Sandstone Amphitheatres
Backpacking only makes sense because there are lines drawn around it; places we cannot go. Most definitions exclude civilized, excessively roaded areas, so we backpackers are forced back into the woods, our preferred routes thus constrained. Less often discussed, but just as relevant, are the rugged places in the hearts of wilderness where backpackers are turned back. These areas, whose bare outline we see on maps but not with our own eyes, are just as significant in shaping where and how we hike.
There are few purer examples of such natural boundaries than the sandstone amphitheatres of the Colorado Plateau. After hours, if not days of hiking up a main canyon the twists become ever tighter and more sinuous, suggesting something important is close. After it is suggested, but before it might be expected, the end comes when the sandy bottom and good walking end in a broad alcove, the inside of a bell, flat-bottomed, thin green plants hanging from the walls, and a shallow clear pool skimming the center of the bottom. The watercourse which hollowed this bowl does not end, but continues out of sight via a twisted slit in the upper wall. Sight can reveal little of what lies further, and feet are of no more use.
It took a while, but eventually I found out how to see every foot of these transmogrific washes. Ropes, harnesses, downclimbing gymnastics, and cleverness can see one through. The technical processes can be satisfying, but my favorite part of canyoneering is seeing a canyon grow from a crease in the mud into a multi-layered giant which cannot be seen in even half a hundred glances, without having to miss any of it. These routes often deliver surpassing isolation: most dedicated technical canyon hikers lack the attention span and ultralight know-how for multi-day technical routes, and most backpackers have packs too heavy to consider adding ropes and hardwear.
Isolation can also be had in what is normally civilized, unbackpackable places. All it takes is snow. For all humanities engineering feats, for all the plows to move it, skis to go over it, and for all our dependence on it for water, snow remains the greatest single impediment to our most mundane convivence. Nothing else grounds us so thoroughly to a halt, and nothing so reliably keeps out the backpacker, regardless of context.
The east side of the Going-to-the-Sun road in Glacier National Park is my favorite places to enjoy the isolation of the snows. In August the skinny two-lane road, pasted against the north shore of St. Mary Lake, is full of cars. Coyotes, deer, and pedestrians fear to tread there, for good reason.
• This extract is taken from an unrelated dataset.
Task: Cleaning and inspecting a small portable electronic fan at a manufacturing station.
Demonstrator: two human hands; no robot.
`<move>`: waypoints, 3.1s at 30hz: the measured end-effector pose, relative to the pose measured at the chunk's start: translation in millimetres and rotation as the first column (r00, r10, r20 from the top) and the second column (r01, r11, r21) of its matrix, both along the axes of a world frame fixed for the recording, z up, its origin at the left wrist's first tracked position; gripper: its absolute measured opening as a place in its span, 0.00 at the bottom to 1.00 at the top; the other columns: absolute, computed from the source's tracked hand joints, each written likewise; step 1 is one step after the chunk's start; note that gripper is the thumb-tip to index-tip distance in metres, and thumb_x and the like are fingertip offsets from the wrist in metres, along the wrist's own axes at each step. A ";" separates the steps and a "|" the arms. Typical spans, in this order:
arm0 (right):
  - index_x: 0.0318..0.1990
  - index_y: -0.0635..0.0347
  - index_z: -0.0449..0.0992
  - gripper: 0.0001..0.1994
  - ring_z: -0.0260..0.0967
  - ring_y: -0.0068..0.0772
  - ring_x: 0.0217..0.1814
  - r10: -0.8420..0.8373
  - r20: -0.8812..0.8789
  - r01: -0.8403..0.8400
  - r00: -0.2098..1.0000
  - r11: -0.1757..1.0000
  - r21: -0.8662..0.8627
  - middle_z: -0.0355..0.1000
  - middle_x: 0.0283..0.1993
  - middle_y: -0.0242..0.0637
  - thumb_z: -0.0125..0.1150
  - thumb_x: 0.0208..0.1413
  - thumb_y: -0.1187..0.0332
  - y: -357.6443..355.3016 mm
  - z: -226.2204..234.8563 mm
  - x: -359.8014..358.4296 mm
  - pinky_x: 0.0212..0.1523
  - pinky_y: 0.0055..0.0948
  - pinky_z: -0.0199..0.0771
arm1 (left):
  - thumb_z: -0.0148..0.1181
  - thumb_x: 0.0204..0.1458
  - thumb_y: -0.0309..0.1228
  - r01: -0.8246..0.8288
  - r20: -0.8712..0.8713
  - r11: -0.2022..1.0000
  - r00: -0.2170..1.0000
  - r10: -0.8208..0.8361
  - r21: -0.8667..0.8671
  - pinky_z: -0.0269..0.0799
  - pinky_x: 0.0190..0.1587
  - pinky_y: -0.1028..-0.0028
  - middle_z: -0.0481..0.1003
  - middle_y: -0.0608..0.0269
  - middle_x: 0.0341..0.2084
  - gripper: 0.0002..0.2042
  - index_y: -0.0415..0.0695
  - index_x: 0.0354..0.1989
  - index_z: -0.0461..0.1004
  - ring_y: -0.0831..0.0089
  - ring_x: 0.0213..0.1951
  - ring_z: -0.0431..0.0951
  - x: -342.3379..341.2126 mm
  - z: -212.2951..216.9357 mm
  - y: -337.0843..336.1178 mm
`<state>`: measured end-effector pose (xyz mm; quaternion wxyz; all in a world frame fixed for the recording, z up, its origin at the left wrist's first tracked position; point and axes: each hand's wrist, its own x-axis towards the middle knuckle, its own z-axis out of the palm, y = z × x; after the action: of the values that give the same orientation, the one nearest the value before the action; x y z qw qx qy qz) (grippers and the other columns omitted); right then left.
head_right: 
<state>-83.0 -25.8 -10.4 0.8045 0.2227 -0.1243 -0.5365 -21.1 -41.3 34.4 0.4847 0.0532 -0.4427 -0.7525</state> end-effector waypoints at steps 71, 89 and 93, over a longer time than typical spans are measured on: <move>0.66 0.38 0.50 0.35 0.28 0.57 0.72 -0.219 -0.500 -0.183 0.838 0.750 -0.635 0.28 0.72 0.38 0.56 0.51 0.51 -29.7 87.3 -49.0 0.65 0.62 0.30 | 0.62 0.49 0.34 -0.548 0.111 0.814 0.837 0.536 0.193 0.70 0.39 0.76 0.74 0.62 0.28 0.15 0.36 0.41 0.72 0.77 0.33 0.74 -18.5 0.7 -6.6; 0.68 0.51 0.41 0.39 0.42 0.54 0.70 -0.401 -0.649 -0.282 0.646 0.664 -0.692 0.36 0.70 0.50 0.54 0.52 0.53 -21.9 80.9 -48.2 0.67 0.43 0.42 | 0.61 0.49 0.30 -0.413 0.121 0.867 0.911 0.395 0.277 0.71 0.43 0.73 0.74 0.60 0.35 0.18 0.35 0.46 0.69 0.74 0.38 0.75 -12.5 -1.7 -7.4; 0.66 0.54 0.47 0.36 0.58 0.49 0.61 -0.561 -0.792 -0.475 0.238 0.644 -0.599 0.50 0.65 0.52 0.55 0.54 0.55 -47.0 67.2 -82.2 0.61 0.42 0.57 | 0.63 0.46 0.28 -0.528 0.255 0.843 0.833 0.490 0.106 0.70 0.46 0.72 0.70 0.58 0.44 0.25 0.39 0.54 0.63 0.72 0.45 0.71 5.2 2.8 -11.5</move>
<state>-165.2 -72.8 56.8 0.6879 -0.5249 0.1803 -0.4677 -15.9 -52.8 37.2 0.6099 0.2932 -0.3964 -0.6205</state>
Beginning sometime in November, the road is given back to the snows, and to the wind. Weather blazes east off the continental divide, often at 70 miles per hour, down along the lake. I've skied in on six inches of snow, and returned 36 hours later to find nothing left on the pavement but a casing of verglas and the skeleton of my tracks.
The best of summer backpacking takes us to the most remote places, those who distance and time place furthest from roads. In winter, the rules change, but the sensation of isolation remains as frightening and important as ever. Walking into a world categorically apart from civilization is a precious thing. Doing so in a place where in summer the impatience of traffic jams seeth is another thing entirely.